- Born: 1890 Cerro Azul, Veracruz, Mexico
- Died: 16 June 1941 (aged 50–51)
- Cause of death: Suicide by medication overdose
- Other names: "The Ogress of Colonia Roma," "The Female Ripper of Colonia Roma" and "The Human Crusher of Little Angels"
- Criminal penalty: Died before being convicted

Details
- Victims: Several (40-50, at least one)
- Span of crimes: 1930–1941
- Country: Mexico
- State: Mexico City
- Date apprehended: April 11, 1941

= Felícitas Sánchez Aguillón =

Felícitas Sánchez Aguillón or Sánchez Neyra (1890 – June 16, 1941) was a Mexican nurse, midwife, baby farmer and serial killer, active during the 1930s in Mexico City, who killed babies in her care. Between 40 and 50 murders were attributed to her. She was also known as "The Ogress of Colonia Roma," "The Female Ripper of Colonia Roma" and "The Human Crusher of Little Angels."

==Early life==
She was born in 1890 in Cerro Azul, Veracruz to a mother who was not affectionate towards her. As a child, she habitually poisoned street dogs.

During the 1900s, she became a licensed nurse and married Carlos Conde. She had twin daughters with him but didn't want to take care of them, and suggested to her husband that they give them up for adoption. He accepted this proposal, but after the daughters had been adopted, he changed his mind. However, Sánchez refused to tell him where their daughters were, which led to their divorce in 1910. In that year Sánchez moved to Mexico City.

==Crimes==
In Mexico City, she lived in an apartment building located on Salamanca Street, Colonia Roma.

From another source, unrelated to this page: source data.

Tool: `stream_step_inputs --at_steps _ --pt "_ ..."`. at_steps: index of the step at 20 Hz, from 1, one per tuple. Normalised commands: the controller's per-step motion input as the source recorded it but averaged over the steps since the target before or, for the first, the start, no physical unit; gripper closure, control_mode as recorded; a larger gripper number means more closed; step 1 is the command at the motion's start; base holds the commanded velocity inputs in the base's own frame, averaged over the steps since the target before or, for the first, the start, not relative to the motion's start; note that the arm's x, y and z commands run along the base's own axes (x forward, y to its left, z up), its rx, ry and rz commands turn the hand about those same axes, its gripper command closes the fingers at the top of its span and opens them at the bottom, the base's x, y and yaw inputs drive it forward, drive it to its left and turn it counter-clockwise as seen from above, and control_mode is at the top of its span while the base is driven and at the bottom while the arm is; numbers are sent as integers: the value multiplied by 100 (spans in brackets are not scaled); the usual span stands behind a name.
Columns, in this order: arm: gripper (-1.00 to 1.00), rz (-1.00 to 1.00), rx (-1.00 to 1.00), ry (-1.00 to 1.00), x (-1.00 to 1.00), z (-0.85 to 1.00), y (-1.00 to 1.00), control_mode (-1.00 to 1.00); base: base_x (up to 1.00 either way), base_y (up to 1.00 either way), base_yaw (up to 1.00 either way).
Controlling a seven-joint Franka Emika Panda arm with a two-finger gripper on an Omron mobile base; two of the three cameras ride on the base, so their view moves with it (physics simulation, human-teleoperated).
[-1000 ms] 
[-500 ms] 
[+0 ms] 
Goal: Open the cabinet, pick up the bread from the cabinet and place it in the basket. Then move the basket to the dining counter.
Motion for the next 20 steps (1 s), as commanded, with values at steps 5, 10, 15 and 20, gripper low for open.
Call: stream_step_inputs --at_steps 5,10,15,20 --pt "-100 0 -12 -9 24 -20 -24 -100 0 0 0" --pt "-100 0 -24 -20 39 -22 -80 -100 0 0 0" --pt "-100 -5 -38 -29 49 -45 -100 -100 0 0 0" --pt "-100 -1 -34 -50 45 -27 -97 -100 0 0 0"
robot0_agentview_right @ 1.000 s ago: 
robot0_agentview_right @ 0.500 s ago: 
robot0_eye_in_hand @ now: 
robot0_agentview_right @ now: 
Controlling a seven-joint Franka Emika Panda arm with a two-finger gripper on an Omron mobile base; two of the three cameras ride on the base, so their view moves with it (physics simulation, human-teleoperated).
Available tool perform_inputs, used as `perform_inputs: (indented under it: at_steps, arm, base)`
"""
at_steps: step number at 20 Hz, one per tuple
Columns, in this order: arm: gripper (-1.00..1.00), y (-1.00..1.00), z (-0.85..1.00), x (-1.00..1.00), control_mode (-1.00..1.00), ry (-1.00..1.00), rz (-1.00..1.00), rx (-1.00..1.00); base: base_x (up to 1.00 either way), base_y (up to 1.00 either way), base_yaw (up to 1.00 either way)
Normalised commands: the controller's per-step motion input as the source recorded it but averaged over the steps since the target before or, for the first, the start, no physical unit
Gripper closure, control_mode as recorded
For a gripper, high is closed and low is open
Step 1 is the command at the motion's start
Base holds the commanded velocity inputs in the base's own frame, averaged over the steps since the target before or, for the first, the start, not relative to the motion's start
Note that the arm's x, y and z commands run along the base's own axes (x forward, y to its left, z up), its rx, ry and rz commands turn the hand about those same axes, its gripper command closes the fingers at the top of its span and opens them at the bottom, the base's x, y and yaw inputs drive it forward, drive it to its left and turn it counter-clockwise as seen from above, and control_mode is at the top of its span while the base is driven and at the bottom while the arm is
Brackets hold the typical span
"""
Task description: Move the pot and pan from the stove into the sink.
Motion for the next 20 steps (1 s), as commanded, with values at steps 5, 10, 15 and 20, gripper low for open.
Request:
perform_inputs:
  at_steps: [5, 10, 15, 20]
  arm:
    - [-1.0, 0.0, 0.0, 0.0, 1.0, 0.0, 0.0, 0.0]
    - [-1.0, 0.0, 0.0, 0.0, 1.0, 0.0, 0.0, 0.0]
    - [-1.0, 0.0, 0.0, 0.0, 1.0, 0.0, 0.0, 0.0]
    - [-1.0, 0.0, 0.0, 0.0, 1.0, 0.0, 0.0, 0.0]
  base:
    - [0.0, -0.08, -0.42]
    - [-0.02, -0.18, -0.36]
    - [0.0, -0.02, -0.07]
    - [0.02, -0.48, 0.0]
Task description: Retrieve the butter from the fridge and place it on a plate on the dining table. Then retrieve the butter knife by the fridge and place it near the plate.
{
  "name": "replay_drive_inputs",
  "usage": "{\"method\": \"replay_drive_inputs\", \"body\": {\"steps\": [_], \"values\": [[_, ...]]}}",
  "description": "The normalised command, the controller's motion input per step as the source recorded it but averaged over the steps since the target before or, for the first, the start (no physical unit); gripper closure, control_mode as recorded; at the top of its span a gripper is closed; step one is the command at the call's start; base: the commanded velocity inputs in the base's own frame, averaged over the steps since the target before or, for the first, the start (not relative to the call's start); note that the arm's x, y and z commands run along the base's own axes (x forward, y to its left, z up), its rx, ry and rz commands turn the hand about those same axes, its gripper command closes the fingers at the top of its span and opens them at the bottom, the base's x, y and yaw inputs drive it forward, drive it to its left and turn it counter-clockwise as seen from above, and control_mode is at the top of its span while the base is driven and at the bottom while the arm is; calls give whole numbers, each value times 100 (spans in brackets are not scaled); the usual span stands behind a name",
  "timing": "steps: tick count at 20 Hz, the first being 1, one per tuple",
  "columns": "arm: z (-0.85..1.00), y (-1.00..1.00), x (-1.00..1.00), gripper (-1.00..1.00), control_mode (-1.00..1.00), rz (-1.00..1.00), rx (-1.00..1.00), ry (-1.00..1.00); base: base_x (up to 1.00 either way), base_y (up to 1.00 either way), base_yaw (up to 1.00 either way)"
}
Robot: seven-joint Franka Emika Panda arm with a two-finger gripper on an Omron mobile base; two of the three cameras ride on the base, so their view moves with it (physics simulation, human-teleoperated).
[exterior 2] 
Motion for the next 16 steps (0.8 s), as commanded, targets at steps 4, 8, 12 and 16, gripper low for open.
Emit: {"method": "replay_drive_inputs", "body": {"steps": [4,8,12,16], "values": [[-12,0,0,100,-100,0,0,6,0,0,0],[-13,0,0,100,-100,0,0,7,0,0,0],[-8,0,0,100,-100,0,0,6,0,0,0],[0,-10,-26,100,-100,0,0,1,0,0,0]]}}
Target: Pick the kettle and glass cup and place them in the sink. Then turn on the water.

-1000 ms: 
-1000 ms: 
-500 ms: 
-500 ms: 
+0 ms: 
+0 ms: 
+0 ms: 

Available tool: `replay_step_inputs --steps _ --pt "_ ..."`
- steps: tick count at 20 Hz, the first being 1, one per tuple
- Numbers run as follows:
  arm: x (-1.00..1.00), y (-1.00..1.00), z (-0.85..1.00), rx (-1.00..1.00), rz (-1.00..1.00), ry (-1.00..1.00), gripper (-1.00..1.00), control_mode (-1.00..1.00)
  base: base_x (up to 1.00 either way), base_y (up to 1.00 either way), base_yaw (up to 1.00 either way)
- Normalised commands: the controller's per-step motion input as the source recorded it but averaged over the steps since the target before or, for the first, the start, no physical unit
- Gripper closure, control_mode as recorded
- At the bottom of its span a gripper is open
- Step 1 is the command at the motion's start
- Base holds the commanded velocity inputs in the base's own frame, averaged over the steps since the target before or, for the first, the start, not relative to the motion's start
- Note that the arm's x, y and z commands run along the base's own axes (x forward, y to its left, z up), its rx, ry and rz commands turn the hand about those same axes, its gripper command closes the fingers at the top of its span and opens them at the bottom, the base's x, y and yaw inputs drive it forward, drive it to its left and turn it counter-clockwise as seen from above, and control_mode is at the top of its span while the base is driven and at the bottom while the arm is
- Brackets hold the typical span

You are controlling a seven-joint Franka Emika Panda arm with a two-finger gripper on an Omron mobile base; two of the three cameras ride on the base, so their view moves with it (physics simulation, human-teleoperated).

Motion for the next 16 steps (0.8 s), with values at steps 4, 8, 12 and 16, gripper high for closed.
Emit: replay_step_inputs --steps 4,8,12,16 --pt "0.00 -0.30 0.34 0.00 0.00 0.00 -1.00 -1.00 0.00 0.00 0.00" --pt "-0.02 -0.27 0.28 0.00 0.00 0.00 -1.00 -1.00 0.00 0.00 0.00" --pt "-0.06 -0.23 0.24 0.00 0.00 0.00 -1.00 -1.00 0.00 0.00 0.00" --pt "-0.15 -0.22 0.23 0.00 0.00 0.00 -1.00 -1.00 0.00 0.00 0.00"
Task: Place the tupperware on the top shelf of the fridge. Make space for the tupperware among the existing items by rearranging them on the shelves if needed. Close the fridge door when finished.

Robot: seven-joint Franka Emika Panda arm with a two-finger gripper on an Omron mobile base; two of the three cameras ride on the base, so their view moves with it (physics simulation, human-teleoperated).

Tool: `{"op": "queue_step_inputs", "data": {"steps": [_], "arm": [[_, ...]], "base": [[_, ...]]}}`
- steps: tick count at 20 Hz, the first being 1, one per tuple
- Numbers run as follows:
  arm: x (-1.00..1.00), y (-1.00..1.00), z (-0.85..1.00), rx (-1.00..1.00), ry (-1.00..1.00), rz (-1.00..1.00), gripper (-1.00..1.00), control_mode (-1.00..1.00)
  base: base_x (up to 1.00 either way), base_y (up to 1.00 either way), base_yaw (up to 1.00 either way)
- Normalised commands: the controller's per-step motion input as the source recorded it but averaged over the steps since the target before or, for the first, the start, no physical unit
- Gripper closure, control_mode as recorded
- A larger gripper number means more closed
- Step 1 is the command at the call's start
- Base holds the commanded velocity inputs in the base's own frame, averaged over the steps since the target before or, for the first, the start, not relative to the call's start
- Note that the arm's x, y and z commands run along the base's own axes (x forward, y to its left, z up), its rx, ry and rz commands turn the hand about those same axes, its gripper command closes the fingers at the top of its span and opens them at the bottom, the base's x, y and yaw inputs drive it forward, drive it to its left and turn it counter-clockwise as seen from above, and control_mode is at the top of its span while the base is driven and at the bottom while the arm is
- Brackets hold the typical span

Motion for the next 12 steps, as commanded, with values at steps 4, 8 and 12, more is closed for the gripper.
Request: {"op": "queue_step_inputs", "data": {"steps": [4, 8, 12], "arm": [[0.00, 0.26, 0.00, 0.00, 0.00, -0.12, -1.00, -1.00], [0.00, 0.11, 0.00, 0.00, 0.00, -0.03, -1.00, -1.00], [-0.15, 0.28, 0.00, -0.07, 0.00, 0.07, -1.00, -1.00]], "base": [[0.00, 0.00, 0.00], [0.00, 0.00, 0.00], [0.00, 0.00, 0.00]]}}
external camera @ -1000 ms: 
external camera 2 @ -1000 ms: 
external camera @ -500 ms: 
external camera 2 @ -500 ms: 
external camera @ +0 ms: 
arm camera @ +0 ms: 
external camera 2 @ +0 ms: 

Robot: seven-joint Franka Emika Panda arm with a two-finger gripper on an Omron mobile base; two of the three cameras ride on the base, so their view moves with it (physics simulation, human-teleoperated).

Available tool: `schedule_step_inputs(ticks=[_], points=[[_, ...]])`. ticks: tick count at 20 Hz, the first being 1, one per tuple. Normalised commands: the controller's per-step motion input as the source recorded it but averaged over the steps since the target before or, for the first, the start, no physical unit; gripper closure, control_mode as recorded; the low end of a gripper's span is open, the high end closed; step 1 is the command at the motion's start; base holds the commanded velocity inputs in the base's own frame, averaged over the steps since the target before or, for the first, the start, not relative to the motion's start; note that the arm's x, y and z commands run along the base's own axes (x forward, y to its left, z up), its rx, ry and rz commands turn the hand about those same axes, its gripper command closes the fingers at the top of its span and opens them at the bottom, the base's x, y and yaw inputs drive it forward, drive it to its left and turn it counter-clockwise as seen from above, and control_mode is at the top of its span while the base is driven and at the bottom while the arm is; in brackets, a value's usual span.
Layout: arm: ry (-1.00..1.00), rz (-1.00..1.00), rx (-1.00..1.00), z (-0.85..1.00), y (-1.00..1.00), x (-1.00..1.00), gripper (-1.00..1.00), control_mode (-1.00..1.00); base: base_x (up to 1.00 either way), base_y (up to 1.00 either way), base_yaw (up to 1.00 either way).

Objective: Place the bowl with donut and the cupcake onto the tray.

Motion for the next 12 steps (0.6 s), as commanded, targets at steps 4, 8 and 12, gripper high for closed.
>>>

She started to attend births and illegally practice abortions. She also began to trade in illegal adoptions. During the 1910s she was arrested twice for practicing illegal adoption and baby farming.

===Murders===
She killed the children that she couldn't sell and the newborns when the abortion failed. She murdered several children, some by poisoning or strangulation. She dismembered the bodies and incinerated them or threw them in the sewer.

==Arrest and death==
On April 8, 1941, human remains were discovered near her building. Three days later Sánchez was arrested, along with two accomplices: her second husband Roberto or Alberto Covarrubías and a plumber, Salvador Martínez, who worked for Sánchez.

Sánchez killed herself before she was tried on July 16, 1941. She and her second husband had a third daughter, who was placed in state care after her father was convicted for involvement in the murders.